I’m not a healthy eater by any means. I am the “see food and eat food” type of person. When I go to Costco with my Mum, she does her shopping and I go off scanning every aisle for free food samples from the promotional stands.
I’m a true Asian at heart, being born in Germany and then moving to Australia has not affected my hunger for free goodies in the slightest of ways. Free, you say? Oh, look! It’s a unicorn! *Swipes all the free samples and pisses off*
But when it comes to starting my little Chubba on solids, I can’t fathom his food not being organic or homemade. I think about all the preservatives and unpronouncable ingredients listed on baby food packaging and have come to the conclusion that I’m going to make it all myself. That way I know it’s fresh, where it comes from, and what’s in it. Don’t fall for the organic labelling. The packaging may state that it’s got “nothin’ but 5 apples” or something of the likes which leads you to think it’s pure and good.. Well, what it fails to mention is the preservatives it contains which will probably give it a shelf life to survive through nuclear warfare and time travel.

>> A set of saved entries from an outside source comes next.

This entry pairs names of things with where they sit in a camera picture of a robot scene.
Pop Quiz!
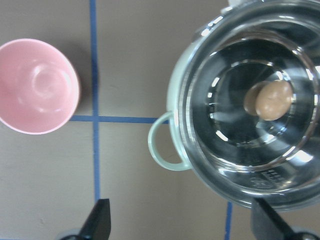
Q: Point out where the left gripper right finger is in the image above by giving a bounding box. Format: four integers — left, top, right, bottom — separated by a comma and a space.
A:
251, 198, 320, 240

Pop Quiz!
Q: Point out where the pale green cooking pot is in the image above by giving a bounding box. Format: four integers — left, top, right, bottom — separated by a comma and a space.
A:
147, 0, 320, 211

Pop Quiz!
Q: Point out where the pink bowl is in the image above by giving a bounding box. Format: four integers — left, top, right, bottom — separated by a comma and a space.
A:
0, 38, 81, 135

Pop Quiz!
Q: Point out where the brown egg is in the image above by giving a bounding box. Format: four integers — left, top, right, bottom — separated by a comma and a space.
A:
243, 80, 293, 121

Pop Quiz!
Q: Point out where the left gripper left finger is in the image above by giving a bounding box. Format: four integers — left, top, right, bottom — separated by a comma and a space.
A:
60, 198, 111, 240

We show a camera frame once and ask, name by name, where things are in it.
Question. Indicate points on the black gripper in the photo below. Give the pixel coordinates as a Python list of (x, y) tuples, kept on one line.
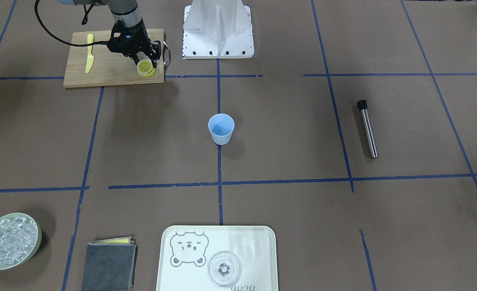
[(141, 41)]

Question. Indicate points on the steel muddler black tip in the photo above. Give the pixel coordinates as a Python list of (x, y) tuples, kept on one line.
[(362, 106)]

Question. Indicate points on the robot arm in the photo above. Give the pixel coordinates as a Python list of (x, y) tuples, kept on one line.
[(126, 11)]

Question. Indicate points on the lemon slice stack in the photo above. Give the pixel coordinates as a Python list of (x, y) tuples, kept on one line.
[(145, 67)]

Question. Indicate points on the light blue paper cup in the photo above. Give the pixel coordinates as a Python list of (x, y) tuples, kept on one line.
[(221, 127)]

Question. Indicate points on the bamboo cutting board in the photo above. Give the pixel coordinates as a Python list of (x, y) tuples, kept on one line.
[(108, 69)]

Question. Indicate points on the yellow plastic knife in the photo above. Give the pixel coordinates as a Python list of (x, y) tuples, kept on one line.
[(90, 57)]

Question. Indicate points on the cream bear tray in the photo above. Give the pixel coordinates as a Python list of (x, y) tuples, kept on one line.
[(186, 251)]

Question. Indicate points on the grey folded cloth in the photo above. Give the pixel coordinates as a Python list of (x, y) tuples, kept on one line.
[(109, 264)]

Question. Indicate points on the clear wine glass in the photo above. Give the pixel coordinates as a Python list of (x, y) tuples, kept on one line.
[(224, 269)]

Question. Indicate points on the green bowl with ice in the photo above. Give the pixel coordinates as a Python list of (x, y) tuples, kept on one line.
[(20, 238)]

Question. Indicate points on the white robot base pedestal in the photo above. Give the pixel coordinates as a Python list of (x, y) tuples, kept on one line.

But hey, I would eat it. It’s still food to me, and if it’s free, even better! Just don’t give it to my baby alright?
Most people will recommend starting bub on rice cereal because it’s fortified with iron and other supplements, plus, it’s easy-to-swallow puréed form makes it the ‘perfect’ first food. Why brown rice? It’s unrefined, whole grain and is packed with naturally occurring goodies, like Vitamin B, magnesium, fibre, iron, calcium and more! Before white rice became white rice, it once was brown rice. White rice is only more popular because for as long as I’ve been eating rice, it’s all I’ve known. I think the same goes for a lot of people out there.
You’d be surprised how quick and easy it is to prepare it yourself. Just make a large batch, freeze it, and you’ve got yourself organic brown rice cereal to last bubsy for days, or weeks. And it’s cheap too, double bonus!
You will only need a blender or food processor and a bag of organic brown rice which you can get from Coles or Woolies.
Some people prefer blending the rice in its raw state until it turns into a powder. I feel like that gives my blender too much of a beating and I still would like it to last me a few years before it decides to die on me. So in true Asian form, I cook it in the rice cooker with craploads of water so it turns into a congee (Chinese rice porridge) and then blend it to a consistency that I find is right for bubs. Plus, if you don’t have a food processor and use a stick blender like me, you get whipped like a bitch from the hard rice flying out at 200km/hr in the direction of your face. I have experienced this first hand and vow to never make that mistake again.
This recipe probably makes about 12 or more baby sized servings which will last you for weeks and if you’re weaning (less if your baby is a hangry chubba like mine).
- 1 cup organic brown rice
- 6 cups water
- Breastmilk or formula (optional)
- Blender or food processor
- In a rice cooker or large pot, rinse the rice a couple times in lukewarm water. Drain, then pour 6 cups of water in.
- If cooking on stove, turn the heat high until the water boils and then turn down and simmer on medium heat. Ensure that you stir often so that the bottom doesn’t burn.
- Add more water if necessary. You can mix in some breastmilk or formula to give it a little bit of sweetness, and it’s also a familiar taste for bub.
- Pour into food processor or blender… and blend the living crap out of it! Stop when you have the consistency you want it at.
I have a stick blender, so I pour the rice congee into a tall jug and then blend it. Trust me, if it ain’t tall, you’re gonna have bits of sticky rice all over your kitchen and all up in your hurrr.
Enjoy and let the messy life of solids begin!